医師が病室でもの思いにふけるサイカに話しかけた。
「もう心配いりませんよ、そんなに見張らなくても脱した患者は救うことになってますから。そう前例もないんですけどね」
サイカはじっと医師の目を見た。これ以上は嫌がらせになる、止めよう。
「心配して預けて大丈夫なんですね」
「我々は免許を持った医師です。志もある。そこを疑われるのであれば考えますが」
「分かりました。ウラガさんをお願いします」
立ち上がり去ろうとすると背後で声がした。
「どこにいくの」
イツキだった。サイカはふり向かないまま低く答えた。
「実験室に戻るから。ちゃんと診てくれるから大丈夫」
サイカが部屋を出ると入れ替わりに看護師が一人入っていった。
廊下を歩きながら考えていた。あの後、エレベーター内での病理医学のスタッフとの怒鳴り合いが忘れられない。

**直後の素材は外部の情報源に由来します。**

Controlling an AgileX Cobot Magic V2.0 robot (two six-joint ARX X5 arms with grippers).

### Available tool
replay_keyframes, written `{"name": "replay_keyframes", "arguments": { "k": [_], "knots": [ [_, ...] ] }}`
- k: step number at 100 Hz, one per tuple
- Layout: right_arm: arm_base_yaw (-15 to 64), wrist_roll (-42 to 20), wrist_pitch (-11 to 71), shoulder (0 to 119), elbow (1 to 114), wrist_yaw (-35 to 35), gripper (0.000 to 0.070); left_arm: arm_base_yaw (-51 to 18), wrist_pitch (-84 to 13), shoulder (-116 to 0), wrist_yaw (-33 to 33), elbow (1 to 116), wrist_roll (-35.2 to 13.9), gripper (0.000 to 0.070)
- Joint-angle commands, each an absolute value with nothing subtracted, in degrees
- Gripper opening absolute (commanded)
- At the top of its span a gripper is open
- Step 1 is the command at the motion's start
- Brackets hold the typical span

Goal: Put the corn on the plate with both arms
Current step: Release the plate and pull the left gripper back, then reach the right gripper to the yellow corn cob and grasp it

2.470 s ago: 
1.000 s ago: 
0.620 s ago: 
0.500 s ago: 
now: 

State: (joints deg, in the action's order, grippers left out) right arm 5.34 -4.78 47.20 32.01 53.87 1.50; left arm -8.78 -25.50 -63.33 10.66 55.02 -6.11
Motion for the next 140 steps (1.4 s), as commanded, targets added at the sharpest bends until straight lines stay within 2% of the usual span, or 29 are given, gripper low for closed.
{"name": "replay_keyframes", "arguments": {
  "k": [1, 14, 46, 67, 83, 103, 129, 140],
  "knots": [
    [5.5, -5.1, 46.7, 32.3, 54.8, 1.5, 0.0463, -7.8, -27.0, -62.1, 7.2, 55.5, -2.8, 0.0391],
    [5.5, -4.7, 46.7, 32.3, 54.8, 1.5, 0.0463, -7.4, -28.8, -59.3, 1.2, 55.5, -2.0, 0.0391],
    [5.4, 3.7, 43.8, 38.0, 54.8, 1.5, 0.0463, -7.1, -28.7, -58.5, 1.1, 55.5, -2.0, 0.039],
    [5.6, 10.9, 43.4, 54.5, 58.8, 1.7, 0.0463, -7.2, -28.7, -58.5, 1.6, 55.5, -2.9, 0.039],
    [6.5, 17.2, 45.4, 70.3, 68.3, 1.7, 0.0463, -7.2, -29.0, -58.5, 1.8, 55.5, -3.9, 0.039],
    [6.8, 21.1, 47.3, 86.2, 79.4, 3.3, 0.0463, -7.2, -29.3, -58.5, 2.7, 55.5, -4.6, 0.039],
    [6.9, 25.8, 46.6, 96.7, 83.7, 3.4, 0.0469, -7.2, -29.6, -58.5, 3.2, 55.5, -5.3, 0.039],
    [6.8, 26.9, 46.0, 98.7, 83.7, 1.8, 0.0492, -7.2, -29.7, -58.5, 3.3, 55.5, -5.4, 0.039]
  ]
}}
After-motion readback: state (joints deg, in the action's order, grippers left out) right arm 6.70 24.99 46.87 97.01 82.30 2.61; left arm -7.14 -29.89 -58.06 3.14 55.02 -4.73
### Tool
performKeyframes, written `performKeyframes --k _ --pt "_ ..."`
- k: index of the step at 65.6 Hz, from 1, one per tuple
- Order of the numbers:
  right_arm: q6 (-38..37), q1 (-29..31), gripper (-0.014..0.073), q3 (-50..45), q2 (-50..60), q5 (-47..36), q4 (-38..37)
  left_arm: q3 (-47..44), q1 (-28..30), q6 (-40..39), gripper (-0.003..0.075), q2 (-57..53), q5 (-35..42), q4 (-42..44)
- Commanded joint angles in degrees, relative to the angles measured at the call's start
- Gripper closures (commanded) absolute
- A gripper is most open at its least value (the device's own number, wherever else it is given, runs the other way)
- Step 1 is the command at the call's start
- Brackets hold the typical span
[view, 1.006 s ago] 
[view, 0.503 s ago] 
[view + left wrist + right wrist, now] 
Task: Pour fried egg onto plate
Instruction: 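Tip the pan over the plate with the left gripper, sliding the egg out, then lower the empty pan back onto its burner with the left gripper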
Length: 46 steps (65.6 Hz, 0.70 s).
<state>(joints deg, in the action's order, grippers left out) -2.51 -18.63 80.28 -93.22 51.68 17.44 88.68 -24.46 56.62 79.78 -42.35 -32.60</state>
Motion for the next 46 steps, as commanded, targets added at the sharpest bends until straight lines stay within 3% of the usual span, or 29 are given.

「こんなことをしてただで済むと思っているのか! すでにあんたたちの管轄は離れているだろう。それを横やりを入れるような」
「ああ、分かってるさ! オレたちはオレたちの仲間を救いに来たんだ」
「管轄の問題をいってるんだ、感情的なことばかり連ねるな」
「この件は病理医学部長に報告させてもらう」
「ああいいぞ、裁判でもなんでも好きにやってくれ」
「マフィアス」
サイカは胸倉のつかみ合いをしていたマフィアスを止めると頭を下げた。
「ご迷惑をおかけしてすみませんでした」
「おい、サイカ!」
剣幕を立てていた医師もその様子に少しトーンダウンしたのか、連絡をとって戻す算段を始めた。イツキはそのまま病理医学部の病棟に戻されて治療が開始されるまで付き添って、みんなはあまりいては迷惑がられるのでサイカを残して実験室に帰った。マフィアスは最後まで納得いかない様子だったが、治療は彼らに頼るしかないと説明して何とか帰した。
仮の実験室に戻ると三人が首を長くして待っていた。
「どうだった、サイカ! 植物くんは」
「起きた。とりあえず大丈夫だっていってたから。さっき話してきたよ」
「良かったあ」
「とりあえずは動いてましたよね」
「うん、腕しっかりにぎってたから」
「ほんと、良かったですよ、もう。マフィアス、マフィアス。いつまですねてるんです」
「腹が立ってるんだ。どうしても納得いかない」
「うん、まあ。もういいよそれは」
サイカはみんなの顔を順番に見た。みんながどうしたという顔をしている。サイカはさてと、というと膝に手をついて立ち上がった。腕時計型端末が光っている。
「部長に時間が空いたら来いっていわれていたから」
「え……」
「うん。みんなでね」
「まあ、いいわけぐらい考えておいたから。よし、いくぞ」
サイカは小さく返事をしてみんなを促すと実験棟の端にある薬剤開発部の部長室へと向かった。
「失礼します」
インターホンで通されて入ると顔に深いしわを刻んだオーフェンス部長が手を握り合わせて着席していた。極めて険しい表情でサイカたちを睨んでいる。さすがのマフィアスも少しひるんだ様子だった。唾を飲みこむ音が聞こえた。
「あの、部長じつは……」
机がにぎりこぶしで激しく叩かれる。オーフェンス部長が地を這うような怒りを上げた。